HOW TO COMPLETE THIS TASK ->
List, from the lines below, each one with "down" in it.

[Records from a data collection]
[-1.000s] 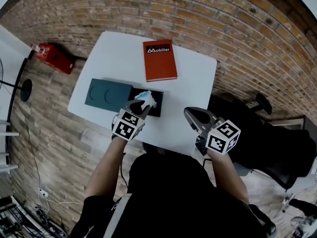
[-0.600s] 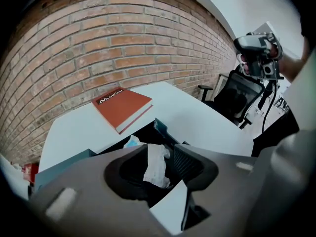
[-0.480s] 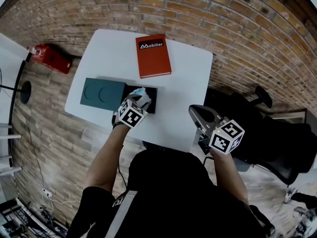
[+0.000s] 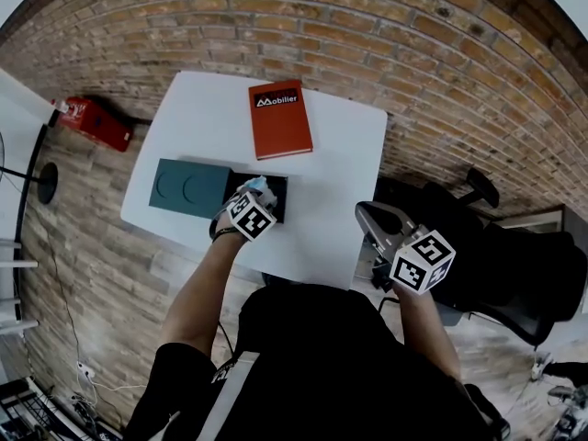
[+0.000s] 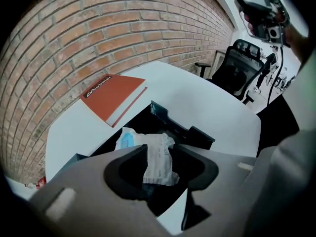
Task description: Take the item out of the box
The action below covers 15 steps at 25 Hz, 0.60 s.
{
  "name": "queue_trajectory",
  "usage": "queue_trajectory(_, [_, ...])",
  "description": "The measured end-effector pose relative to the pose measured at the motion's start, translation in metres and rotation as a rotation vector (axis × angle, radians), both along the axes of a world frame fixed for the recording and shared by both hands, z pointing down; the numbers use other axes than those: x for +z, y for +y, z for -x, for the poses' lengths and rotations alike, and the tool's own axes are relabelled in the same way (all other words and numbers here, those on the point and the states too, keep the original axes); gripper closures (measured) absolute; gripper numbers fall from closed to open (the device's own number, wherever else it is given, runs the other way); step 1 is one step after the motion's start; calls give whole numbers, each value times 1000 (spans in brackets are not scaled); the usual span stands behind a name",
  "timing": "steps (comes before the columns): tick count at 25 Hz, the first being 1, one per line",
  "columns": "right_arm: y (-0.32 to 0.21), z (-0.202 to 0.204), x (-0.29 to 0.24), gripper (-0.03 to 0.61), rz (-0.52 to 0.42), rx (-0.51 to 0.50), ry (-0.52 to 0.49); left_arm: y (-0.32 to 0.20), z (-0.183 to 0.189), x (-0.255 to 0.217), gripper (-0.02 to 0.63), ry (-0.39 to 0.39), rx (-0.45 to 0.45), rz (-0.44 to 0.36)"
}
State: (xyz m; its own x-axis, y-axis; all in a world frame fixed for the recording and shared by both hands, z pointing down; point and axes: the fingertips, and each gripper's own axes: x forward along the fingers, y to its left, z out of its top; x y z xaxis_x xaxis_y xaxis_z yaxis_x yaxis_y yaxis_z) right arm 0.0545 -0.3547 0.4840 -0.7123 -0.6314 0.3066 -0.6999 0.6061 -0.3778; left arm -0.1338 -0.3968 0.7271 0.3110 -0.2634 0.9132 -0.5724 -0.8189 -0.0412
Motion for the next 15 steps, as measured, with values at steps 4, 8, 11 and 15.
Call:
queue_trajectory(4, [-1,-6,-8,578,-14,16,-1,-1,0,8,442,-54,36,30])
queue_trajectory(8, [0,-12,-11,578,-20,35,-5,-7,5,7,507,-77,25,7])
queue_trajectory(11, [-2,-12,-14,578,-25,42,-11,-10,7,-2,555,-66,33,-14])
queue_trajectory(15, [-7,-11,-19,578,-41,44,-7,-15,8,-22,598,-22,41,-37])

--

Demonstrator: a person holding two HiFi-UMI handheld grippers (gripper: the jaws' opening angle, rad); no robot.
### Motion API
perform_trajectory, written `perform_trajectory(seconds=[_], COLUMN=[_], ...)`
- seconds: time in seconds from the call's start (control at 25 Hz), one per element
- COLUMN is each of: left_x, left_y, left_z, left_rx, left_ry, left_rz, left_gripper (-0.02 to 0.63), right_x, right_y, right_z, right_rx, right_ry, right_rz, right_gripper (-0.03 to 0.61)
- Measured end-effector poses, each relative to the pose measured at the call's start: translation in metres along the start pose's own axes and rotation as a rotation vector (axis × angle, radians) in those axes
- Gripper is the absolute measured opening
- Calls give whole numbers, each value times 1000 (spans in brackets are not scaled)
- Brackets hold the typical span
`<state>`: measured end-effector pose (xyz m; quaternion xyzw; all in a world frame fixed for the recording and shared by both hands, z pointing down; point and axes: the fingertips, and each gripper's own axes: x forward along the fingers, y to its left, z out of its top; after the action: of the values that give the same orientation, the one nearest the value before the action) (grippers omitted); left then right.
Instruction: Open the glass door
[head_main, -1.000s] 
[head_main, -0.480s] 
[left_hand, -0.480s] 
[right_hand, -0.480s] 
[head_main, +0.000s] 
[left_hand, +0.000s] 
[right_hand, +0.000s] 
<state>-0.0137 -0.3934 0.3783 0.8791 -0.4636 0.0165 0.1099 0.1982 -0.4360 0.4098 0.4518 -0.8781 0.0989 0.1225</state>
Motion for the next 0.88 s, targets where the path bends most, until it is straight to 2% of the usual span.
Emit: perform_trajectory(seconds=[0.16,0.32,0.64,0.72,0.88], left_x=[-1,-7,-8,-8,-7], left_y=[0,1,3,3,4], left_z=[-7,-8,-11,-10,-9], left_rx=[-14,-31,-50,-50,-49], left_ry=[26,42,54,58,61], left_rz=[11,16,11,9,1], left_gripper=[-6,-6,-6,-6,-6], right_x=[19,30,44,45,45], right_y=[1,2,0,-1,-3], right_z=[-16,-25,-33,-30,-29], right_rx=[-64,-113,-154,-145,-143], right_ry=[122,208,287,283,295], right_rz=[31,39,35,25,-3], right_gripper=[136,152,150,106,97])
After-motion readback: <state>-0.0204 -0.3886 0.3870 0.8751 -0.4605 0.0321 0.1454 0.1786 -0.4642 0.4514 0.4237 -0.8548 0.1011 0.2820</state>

FINISHED TASK ->
  "description": "The measured end-effector pose relative to the pose measured at the motion's start, translation in metres and rotation as a rotation vector (axis × angle, radians), both along the axes of a world frame fixed for the recording and shared by both hands, z pointing down; the numbers use other axes than those: x for +z, y for +y, z for -x, for the poses' lengths and rotations alike, and the tool's own axes are relabelled in the same way (all other words and numbers here, those on the point and the states too, keep the original axes); gripper closures (measured) absolute; gripper numbers fall from closed to open (the device's own number, wherever else it is given, runs the other way); step 1 is one step after the motion's start; calls give whole numbers, each value times 1000 (spans in brackets are not scaled); the usual span stands behind a name",
State: (xyz m; its own x-axis, y-axis; all in a world frame fixed for the recording and shared by both hands, z pointing down; point and axes: the fingertips, and each gripper's own axes: x forward along the fingers, y to its left, z out of its top; x y z xaxis_x xaxis_y xaxis_z yaxis_x yaxis_y yaxis_z) right arm 0.0545 -0.3547 0.4840 -0.7123 -0.6314 0.3066 -0.6999 0.6061 -0.3778; left arm -0.1338 -0.3968 0.7271 0.3110 -0.2634 0.9132 -0.5724 -0.8189 -0.0412
`<state>`: measured end-effector pose (xyz m; quaternion xyzw; all in a world frame fixed for the recording and shared by both hands, z pointing down; point and axes: the fingertips, and each gripper's own axes: x forward along the fingers, y to its left, z out of its top; after the action: of the values that give the same orientation, the one nearest the value before the action) (grippers omitted); left then right.

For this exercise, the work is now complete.